Vaga mendesah pasrah mendengar keputusan Carend. Mengabaikan dua adiknya, Vaga mulai membuka suara.

"Namanya Zia. Kenzia. Dia tinggal di apartemen Vaga sejak lima bulan lalu."

"What?!" Maxy terpekik. Setelah melihat lirikan tajam ayahnya, dia segera menutup mulutnya dengan telapak tangannya sendiri. Sedangkan Clyde nampak tetap tenang.

"Vaga menemukannya di depan Alexander Hotel. Dalam keadaan pingsan dan mengenaskan. Kelaparan, kelelahan dan stress. Lalu ... karena ...." Vaga berhenti karena kebingungan.

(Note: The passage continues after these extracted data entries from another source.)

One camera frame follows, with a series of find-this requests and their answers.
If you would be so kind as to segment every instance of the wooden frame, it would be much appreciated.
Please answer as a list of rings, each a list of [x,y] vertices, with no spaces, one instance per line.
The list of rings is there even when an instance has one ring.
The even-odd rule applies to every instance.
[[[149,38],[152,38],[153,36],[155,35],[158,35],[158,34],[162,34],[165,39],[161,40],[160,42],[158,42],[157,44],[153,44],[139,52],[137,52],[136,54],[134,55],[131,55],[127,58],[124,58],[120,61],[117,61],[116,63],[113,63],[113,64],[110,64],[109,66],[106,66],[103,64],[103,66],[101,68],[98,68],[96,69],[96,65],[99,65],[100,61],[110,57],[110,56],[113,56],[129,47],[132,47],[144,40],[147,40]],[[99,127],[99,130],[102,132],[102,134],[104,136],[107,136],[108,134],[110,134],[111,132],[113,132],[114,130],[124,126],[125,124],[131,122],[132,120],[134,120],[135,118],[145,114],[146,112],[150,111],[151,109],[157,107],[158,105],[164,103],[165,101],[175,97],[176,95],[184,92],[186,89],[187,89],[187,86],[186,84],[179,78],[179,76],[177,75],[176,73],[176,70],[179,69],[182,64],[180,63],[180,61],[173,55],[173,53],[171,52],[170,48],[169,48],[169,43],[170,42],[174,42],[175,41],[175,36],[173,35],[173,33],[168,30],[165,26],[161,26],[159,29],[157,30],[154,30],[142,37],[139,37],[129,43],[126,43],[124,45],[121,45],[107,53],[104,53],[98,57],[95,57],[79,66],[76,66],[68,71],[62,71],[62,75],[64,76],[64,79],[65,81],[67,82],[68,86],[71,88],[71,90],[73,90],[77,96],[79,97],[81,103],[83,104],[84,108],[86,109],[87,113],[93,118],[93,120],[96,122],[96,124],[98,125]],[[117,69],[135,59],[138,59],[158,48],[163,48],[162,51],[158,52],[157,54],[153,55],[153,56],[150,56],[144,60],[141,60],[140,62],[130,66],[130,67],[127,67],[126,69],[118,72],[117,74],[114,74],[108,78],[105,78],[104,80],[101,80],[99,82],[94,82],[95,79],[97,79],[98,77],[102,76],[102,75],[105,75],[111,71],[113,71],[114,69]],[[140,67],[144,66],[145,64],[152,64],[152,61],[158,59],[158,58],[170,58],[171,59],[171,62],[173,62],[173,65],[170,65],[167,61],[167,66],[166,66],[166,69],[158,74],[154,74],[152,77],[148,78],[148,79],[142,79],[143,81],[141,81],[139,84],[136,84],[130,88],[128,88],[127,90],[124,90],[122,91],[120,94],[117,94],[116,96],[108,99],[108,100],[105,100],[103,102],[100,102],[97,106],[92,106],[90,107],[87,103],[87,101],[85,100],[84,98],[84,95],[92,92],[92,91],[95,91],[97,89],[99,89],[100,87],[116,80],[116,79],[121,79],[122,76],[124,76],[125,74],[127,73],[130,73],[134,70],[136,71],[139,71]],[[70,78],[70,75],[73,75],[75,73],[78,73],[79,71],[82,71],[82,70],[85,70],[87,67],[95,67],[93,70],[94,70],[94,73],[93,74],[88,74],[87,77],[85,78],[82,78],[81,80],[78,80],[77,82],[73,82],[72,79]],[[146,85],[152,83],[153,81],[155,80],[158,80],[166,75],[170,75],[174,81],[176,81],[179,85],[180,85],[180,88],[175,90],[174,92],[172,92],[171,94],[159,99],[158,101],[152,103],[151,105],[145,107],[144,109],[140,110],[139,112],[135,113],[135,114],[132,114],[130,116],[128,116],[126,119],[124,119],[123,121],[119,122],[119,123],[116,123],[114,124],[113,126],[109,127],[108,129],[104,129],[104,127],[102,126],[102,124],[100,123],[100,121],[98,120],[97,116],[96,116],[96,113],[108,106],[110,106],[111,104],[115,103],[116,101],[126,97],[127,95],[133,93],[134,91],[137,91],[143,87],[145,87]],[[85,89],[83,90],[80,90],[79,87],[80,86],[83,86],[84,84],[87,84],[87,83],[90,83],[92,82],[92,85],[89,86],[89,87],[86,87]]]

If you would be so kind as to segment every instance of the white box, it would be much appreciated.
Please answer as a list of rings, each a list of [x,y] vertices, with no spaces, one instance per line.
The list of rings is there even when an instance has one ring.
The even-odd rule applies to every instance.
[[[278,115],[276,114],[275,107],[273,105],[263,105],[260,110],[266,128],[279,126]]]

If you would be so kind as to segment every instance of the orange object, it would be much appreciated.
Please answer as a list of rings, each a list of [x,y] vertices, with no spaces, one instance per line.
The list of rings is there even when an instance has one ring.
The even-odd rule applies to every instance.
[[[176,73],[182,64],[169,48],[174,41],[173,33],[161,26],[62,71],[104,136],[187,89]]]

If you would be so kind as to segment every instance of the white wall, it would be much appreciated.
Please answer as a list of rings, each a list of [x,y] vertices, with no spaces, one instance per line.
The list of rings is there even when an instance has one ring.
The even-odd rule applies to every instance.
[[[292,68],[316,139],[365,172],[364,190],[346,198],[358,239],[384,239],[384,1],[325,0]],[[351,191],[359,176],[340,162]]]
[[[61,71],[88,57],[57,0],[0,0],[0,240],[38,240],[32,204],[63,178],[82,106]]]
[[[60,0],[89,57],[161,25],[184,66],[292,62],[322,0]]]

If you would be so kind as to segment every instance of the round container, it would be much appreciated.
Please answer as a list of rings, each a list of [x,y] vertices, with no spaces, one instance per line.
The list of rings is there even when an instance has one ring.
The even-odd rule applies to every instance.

"Vaga menampungnya di apartemen Vaga." Vaga melompati penjelasannya yang penuh misteri itu.

"Karena apa?" tanya sang ayah lagi. Merasa tak puas.

Vaga bingung menjawabnya. Karena apa dia menampung Zia?

Kasihan? Rasanya banyak yang lebih mengenaskan dari wanita itu di luar sana. Usil? Dia sudah terlalu tua untuk usil. Lalu karena apa? Kadang dia memang tak mengerti beberapa perasaan yang ada dalam dirinya sendiri.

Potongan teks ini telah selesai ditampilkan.